Background: Idiopathic pulmonary fibrosis (IPF) is a fatal lung disease with few treatment options. The poor success in developing anti-IPF strategies has impelled researchers to reconsider the importance of the choice of animal model and assessment methodologies. Currently, it is still not settled whether the bleomycin-induced lung fibrosis mouse model finally returns to resolution.
Methods: This study aimed to follow the dynamic fibrotic features of bleomycin-treated mouse lungs over extended durations through a combination of the latest technologies (micro-computed tomography imaging and histological detection of degraded collagens) and traditional methods. In addition, we also applied immunohistochemistry to explore the distribution of all hydroxyproline-containing molecules.
Results: As determined by classical biochemical methods, total lung hydroxyproline contents reached a peak at 4 weeks after bleomycin injury and maintained a steady high level thereafter until the end of the experiments (16 weeks). This result seemed to partially contradict with the changes of other fibrosis evaluation parameters, which indicated a gradual degradation of collagens and a recovery of lung aeration after the fibrosis peak.

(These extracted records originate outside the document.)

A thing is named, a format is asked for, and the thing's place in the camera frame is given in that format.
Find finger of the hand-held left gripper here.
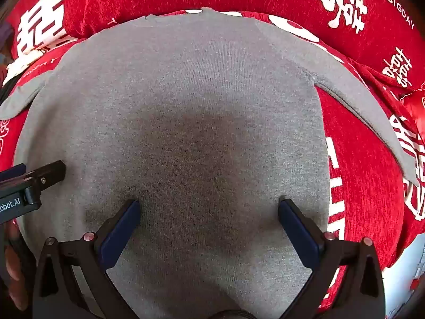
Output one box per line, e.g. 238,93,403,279
0,163,26,181
0,160,66,191

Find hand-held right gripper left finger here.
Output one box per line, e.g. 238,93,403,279
31,199,142,319

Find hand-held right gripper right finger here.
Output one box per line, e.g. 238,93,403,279
278,198,387,319

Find grey knit sweater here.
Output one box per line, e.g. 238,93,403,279
0,7,419,319

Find person's left hand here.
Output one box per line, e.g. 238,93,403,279
4,224,31,310

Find red printed bedsheet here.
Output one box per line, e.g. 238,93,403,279
0,8,425,313

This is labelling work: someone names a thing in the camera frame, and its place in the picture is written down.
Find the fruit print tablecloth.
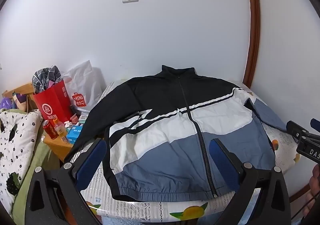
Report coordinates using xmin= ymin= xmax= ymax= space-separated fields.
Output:
xmin=70 ymin=81 xmax=304 ymax=225

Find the purple plastic object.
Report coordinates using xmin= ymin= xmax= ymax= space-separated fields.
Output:
xmin=0 ymin=97 xmax=13 ymax=110

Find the white floral quilt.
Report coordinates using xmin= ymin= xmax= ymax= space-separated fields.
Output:
xmin=0 ymin=109 xmax=44 ymax=215

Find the red paper bag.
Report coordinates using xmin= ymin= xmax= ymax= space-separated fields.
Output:
xmin=32 ymin=80 xmax=74 ymax=125

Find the red soda can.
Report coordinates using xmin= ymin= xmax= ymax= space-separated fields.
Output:
xmin=43 ymin=119 xmax=59 ymax=140

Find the person's right hand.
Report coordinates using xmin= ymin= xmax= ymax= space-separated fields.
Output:
xmin=302 ymin=165 xmax=320 ymax=218

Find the orange drink bottle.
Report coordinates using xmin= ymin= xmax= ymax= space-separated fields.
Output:
xmin=52 ymin=119 xmax=68 ymax=142

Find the green bed sheet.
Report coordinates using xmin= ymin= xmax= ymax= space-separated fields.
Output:
xmin=11 ymin=137 xmax=60 ymax=223

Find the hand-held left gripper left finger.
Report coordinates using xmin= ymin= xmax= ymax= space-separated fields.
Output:
xmin=27 ymin=137 xmax=108 ymax=225

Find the blue cardboard box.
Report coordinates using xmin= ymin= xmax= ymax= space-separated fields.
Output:
xmin=66 ymin=125 xmax=84 ymax=144

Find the grey plaid cloth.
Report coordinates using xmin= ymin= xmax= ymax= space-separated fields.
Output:
xmin=32 ymin=65 xmax=63 ymax=95

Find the wooden headboard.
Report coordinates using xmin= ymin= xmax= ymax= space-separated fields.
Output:
xmin=2 ymin=82 xmax=35 ymax=110

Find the wooden nightstand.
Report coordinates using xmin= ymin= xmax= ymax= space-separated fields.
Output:
xmin=42 ymin=135 xmax=75 ymax=163

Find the black white blue jacket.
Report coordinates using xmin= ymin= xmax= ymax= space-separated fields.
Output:
xmin=64 ymin=65 xmax=288 ymax=202

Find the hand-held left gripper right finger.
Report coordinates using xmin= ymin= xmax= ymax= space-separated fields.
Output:
xmin=209 ymin=138 xmax=292 ymax=225

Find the brown wooden door frame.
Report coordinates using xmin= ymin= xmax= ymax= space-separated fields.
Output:
xmin=242 ymin=0 xmax=262 ymax=89

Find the white plastic bag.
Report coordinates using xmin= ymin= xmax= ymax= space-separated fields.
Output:
xmin=62 ymin=60 xmax=107 ymax=115

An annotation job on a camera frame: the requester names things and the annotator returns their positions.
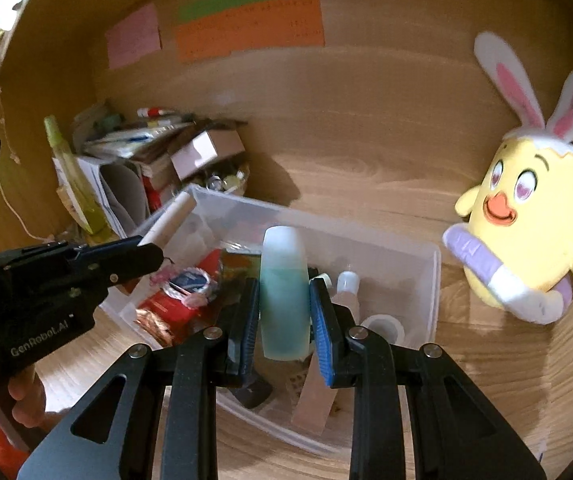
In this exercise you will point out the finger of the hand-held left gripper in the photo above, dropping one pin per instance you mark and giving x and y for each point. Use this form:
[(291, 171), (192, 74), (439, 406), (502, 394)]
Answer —
[(106, 245), (126, 262)]

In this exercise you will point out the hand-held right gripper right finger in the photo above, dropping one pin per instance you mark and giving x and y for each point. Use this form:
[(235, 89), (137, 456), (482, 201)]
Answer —
[(321, 340)]

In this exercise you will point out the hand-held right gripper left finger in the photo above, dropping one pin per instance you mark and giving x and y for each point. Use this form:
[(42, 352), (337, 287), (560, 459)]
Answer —
[(249, 330)]

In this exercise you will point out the teal squeeze tube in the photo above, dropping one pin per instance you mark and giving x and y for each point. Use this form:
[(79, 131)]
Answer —
[(284, 300)]

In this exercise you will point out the pink lip gloss tube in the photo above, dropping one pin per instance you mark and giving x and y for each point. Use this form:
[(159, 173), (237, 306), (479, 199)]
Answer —
[(171, 220)]

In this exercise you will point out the red tea packet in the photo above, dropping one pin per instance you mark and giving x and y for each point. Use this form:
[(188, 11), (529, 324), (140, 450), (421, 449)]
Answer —
[(166, 310)]

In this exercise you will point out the white tape roll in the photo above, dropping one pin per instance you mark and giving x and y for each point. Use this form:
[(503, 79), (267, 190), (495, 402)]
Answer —
[(396, 327)]

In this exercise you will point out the clear plastic storage bin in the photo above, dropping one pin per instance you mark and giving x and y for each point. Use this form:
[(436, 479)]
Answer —
[(261, 422)]

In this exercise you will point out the person's left hand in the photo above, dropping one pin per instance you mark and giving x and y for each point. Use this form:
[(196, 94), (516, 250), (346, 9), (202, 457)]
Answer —
[(29, 395)]

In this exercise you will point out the yellow sunscreen bottle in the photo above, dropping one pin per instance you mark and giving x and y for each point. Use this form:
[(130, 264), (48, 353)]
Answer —
[(69, 205)]

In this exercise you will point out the yellow-green spray bottle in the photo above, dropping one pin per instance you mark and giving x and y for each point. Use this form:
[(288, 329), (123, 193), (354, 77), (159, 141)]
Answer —
[(84, 195)]

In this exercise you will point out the white folded paper leaflets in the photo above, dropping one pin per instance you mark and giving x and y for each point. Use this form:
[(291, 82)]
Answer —
[(121, 190)]

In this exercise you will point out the red box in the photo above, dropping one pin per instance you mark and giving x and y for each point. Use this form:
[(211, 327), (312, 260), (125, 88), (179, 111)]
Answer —
[(154, 195)]

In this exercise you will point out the stack of paper leaflets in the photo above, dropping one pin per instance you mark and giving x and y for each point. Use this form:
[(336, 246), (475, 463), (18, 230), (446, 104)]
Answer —
[(131, 140)]

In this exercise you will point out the small white cardboard box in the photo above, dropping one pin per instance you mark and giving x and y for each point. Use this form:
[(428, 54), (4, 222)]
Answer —
[(201, 152)]

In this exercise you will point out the red white marker pen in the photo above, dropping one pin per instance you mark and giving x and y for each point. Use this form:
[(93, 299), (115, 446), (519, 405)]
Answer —
[(154, 111)]

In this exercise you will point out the pink sticky note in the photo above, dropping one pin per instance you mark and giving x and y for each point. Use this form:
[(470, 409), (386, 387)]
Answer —
[(134, 35)]

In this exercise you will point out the yellow chick plush toy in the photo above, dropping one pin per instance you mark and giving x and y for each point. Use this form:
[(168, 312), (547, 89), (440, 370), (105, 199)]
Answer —
[(531, 220)]

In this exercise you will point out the orange sticky note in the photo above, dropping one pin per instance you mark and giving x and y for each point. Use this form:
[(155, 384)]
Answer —
[(251, 30)]

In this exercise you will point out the green sticky note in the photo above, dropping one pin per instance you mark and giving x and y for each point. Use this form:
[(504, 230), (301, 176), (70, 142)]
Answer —
[(226, 2)]

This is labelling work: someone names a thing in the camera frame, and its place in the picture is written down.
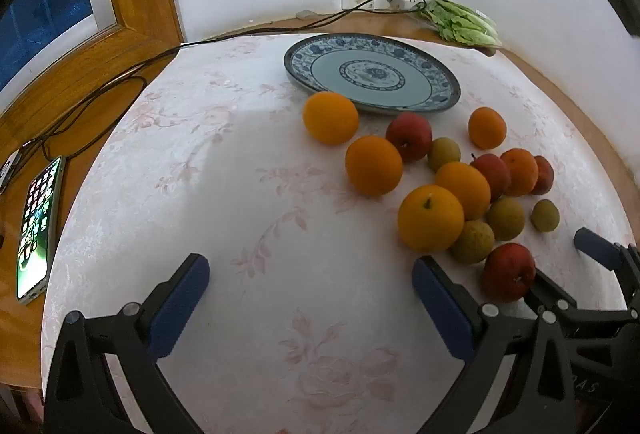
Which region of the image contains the window pane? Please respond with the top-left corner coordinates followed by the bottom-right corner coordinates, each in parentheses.
top-left (0, 0), bottom-right (96, 89)

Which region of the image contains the bagged green romaine lettuce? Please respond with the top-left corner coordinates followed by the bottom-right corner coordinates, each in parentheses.
top-left (417, 0), bottom-right (502, 48)

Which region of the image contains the blue patterned ceramic plate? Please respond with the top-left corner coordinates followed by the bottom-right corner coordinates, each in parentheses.
top-left (283, 32), bottom-right (461, 115)

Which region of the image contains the small yellow-green pear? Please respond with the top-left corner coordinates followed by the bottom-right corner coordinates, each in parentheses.
top-left (530, 199), bottom-right (560, 232)
top-left (449, 220), bottom-right (496, 265)
top-left (485, 197), bottom-right (526, 242)
top-left (426, 137), bottom-right (462, 173)

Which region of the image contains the small white device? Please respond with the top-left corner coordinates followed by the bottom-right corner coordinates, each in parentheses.
top-left (0, 150), bottom-right (22, 195)

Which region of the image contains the white floral tablecloth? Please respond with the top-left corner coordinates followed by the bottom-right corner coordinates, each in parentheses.
top-left (41, 32), bottom-right (636, 434)

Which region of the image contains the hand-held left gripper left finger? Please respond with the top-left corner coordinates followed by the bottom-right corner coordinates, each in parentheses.
top-left (44, 254), bottom-right (211, 434)

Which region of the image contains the black charging cable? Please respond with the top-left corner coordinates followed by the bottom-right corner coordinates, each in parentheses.
top-left (40, 0), bottom-right (428, 161)
top-left (20, 0), bottom-right (388, 155)

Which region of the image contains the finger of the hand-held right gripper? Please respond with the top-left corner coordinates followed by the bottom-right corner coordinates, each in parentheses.
top-left (573, 227), bottom-right (640, 309)
top-left (522, 270), bottom-right (581, 315)

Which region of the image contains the red apple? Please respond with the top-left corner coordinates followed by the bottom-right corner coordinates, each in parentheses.
top-left (470, 153), bottom-right (512, 202)
top-left (531, 155), bottom-right (555, 195)
top-left (385, 112), bottom-right (433, 163)
top-left (481, 243), bottom-right (537, 303)

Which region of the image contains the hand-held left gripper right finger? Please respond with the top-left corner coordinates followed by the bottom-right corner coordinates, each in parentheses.
top-left (411, 255), bottom-right (581, 434)

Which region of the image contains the orange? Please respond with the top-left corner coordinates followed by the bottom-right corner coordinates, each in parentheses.
top-left (397, 184), bottom-right (466, 253)
top-left (344, 135), bottom-right (404, 197)
top-left (434, 161), bottom-right (492, 221)
top-left (500, 148), bottom-right (540, 197)
top-left (302, 91), bottom-right (360, 146)
top-left (467, 106), bottom-right (507, 151)

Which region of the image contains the smartphone with lit screen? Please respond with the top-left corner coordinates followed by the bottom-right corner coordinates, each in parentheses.
top-left (16, 156), bottom-right (67, 303)

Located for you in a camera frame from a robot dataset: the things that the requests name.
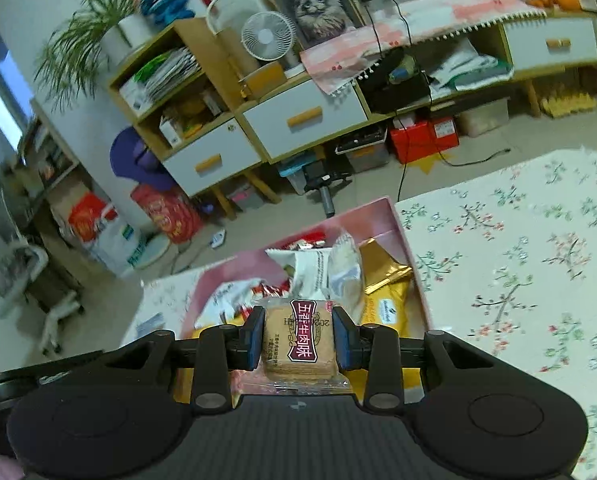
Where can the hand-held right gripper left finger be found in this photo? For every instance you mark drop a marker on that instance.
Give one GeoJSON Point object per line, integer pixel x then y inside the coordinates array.
{"type": "Point", "coordinates": [254, 340]}

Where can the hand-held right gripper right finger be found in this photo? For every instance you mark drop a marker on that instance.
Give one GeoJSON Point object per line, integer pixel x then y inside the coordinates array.
{"type": "Point", "coordinates": [342, 340]}

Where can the brown label biscuit packet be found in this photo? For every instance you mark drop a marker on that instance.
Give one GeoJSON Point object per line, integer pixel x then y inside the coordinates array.
{"type": "Point", "coordinates": [298, 340]}

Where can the white walnut print packet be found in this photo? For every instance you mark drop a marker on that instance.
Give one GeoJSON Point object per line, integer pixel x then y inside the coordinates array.
{"type": "Point", "coordinates": [303, 270]}
{"type": "Point", "coordinates": [223, 300]}

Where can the red snack packet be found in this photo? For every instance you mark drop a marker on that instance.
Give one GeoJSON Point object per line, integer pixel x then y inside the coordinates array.
{"type": "Point", "coordinates": [303, 244]}
{"type": "Point", "coordinates": [273, 292]}

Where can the large yellow snack packet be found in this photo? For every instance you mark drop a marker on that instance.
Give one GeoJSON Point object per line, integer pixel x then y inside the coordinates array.
{"type": "Point", "coordinates": [386, 310]}

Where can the gold snack bar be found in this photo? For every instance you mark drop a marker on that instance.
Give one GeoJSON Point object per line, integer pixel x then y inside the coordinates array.
{"type": "Point", "coordinates": [383, 265]}

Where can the pink silver cardboard box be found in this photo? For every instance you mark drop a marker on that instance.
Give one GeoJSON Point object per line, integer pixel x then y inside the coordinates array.
{"type": "Point", "coordinates": [358, 220]}

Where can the white office chair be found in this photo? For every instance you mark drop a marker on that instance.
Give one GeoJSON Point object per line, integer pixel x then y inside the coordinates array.
{"type": "Point", "coordinates": [53, 310]}

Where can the small blue white packet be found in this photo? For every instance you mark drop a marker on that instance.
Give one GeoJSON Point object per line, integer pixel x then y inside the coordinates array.
{"type": "Point", "coordinates": [151, 325]}

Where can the white power strip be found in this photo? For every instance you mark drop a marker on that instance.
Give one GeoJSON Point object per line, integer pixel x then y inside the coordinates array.
{"type": "Point", "coordinates": [218, 239]}

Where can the round white base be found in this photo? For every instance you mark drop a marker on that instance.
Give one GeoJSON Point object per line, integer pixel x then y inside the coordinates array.
{"type": "Point", "coordinates": [153, 252]}

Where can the pink lid storage bin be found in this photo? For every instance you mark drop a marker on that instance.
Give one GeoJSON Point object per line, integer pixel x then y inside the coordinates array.
{"type": "Point", "coordinates": [248, 200]}

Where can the red gift bag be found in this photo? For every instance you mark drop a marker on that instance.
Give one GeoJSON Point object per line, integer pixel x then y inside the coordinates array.
{"type": "Point", "coordinates": [168, 215]}

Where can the black handheld device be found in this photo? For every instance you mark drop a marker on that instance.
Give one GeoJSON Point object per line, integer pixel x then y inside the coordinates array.
{"type": "Point", "coordinates": [323, 180]}

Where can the blue lid storage bin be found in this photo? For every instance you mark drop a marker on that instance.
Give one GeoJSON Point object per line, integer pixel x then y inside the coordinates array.
{"type": "Point", "coordinates": [293, 175]}

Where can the white and red sack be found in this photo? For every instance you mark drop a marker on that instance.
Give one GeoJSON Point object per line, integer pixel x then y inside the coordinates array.
{"type": "Point", "coordinates": [113, 245]}

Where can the floral tablecloth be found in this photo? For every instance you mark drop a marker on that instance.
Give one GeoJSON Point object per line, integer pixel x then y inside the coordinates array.
{"type": "Point", "coordinates": [503, 260]}

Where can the dark lid storage bin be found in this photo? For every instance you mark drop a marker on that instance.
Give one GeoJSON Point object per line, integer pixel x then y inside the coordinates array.
{"type": "Point", "coordinates": [368, 157]}

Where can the brown cardboard carton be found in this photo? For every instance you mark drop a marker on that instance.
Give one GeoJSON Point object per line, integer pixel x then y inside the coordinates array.
{"type": "Point", "coordinates": [71, 202]}

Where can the white drawer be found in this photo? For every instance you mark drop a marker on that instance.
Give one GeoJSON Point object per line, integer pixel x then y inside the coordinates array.
{"type": "Point", "coordinates": [228, 145]}
{"type": "Point", "coordinates": [528, 40]}
{"type": "Point", "coordinates": [338, 105]}

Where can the yellow sheet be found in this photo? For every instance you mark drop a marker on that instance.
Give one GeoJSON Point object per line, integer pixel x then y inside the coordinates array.
{"type": "Point", "coordinates": [428, 162]}

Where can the red box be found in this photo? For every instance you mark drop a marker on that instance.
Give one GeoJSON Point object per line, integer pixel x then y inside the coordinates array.
{"type": "Point", "coordinates": [413, 142]}

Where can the purple plush toy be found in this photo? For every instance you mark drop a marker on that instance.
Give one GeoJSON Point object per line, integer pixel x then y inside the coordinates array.
{"type": "Point", "coordinates": [128, 160]}

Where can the small white box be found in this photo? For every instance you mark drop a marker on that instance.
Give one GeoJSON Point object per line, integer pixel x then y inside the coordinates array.
{"type": "Point", "coordinates": [171, 132]}

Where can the wooden storage rack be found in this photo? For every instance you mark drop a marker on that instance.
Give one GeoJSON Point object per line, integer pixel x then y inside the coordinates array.
{"type": "Point", "coordinates": [48, 160]}

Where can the yellow bag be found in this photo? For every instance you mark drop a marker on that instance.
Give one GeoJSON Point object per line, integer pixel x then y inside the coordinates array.
{"type": "Point", "coordinates": [193, 112]}

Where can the black bag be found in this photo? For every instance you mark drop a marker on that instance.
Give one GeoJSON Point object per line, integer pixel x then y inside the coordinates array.
{"type": "Point", "coordinates": [393, 95]}

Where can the low cardboard box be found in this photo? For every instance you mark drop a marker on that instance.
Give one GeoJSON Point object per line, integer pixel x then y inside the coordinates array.
{"type": "Point", "coordinates": [263, 80]}

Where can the clear storage bin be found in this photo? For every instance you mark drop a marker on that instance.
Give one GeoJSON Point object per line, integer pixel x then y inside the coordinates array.
{"type": "Point", "coordinates": [483, 120]}

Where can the stack of papers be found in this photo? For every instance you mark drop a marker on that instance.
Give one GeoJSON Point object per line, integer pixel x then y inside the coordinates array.
{"type": "Point", "coordinates": [171, 72]}

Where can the window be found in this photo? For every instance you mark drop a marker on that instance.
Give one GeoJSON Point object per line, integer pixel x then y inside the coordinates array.
{"type": "Point", "coordinates": [3, 100]}

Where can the tall cardboard box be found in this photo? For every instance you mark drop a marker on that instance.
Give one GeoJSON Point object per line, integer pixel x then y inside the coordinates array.
{"type": "Point", "coordinates": [238, 50]}

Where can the folded clothes pile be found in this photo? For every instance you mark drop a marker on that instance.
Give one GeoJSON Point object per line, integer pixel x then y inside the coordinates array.
{"type": "Point", "coordinates": [458, 67]}

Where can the tall wooden shelf unit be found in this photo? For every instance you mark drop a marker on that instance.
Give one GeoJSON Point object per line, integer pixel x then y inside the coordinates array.
{"type": "Point", "coordinates": [206, 45]}

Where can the small white fan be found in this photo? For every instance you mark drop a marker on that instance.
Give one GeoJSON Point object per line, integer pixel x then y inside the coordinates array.
{"type": "Point", "coordinates": [268, 35]}

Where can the yellow tray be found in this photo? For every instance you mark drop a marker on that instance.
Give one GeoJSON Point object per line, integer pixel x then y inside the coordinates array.
{"type": "Point", "coordinates": [568, 105]}

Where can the framed cat picture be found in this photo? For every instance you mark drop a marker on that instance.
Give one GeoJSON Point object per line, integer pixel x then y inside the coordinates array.
{"type": "Point", "coordinates": [318, 10]}

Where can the long wooden cabinet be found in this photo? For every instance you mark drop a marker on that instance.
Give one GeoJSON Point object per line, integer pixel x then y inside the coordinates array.
{"type": "Point", "coordinates": [495, 45]}

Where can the large white fan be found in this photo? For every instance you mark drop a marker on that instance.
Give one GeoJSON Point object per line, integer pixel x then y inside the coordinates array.
{"type": "Point", "coordinates": [223, 7]}

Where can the pink runner cloth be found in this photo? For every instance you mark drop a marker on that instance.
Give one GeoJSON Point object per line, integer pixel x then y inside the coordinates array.
{"type": "Point", "coordinates": [428, 15]}

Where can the blue plush toy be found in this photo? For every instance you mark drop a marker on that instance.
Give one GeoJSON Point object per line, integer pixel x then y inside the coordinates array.
{"type": "Point", "coordinates": [166, 2]}

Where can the potted green plant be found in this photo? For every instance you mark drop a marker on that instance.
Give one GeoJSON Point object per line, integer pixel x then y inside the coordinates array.
{"type": "Point", "coordinates": [78, 35]}

This inconsistency was well reconciled by our data from immunostaining against hydroxyproline and fluorescent peptide staining against degraded collagen, together showing large amounts of hydroxyproline-rich degraded collagen fragments detained and enriched within the intracellular regions at 10 or 16 weeks rather than at 4 weeks after bleomycin treatment.
Conclusions: Our present data not only offer respiratory researchers a new perspective towards the resolution nature of mouse lung fibrosis, but also remind them to be cautious when using the hydroxyproline content assay to evaluate the severity of fibrosis.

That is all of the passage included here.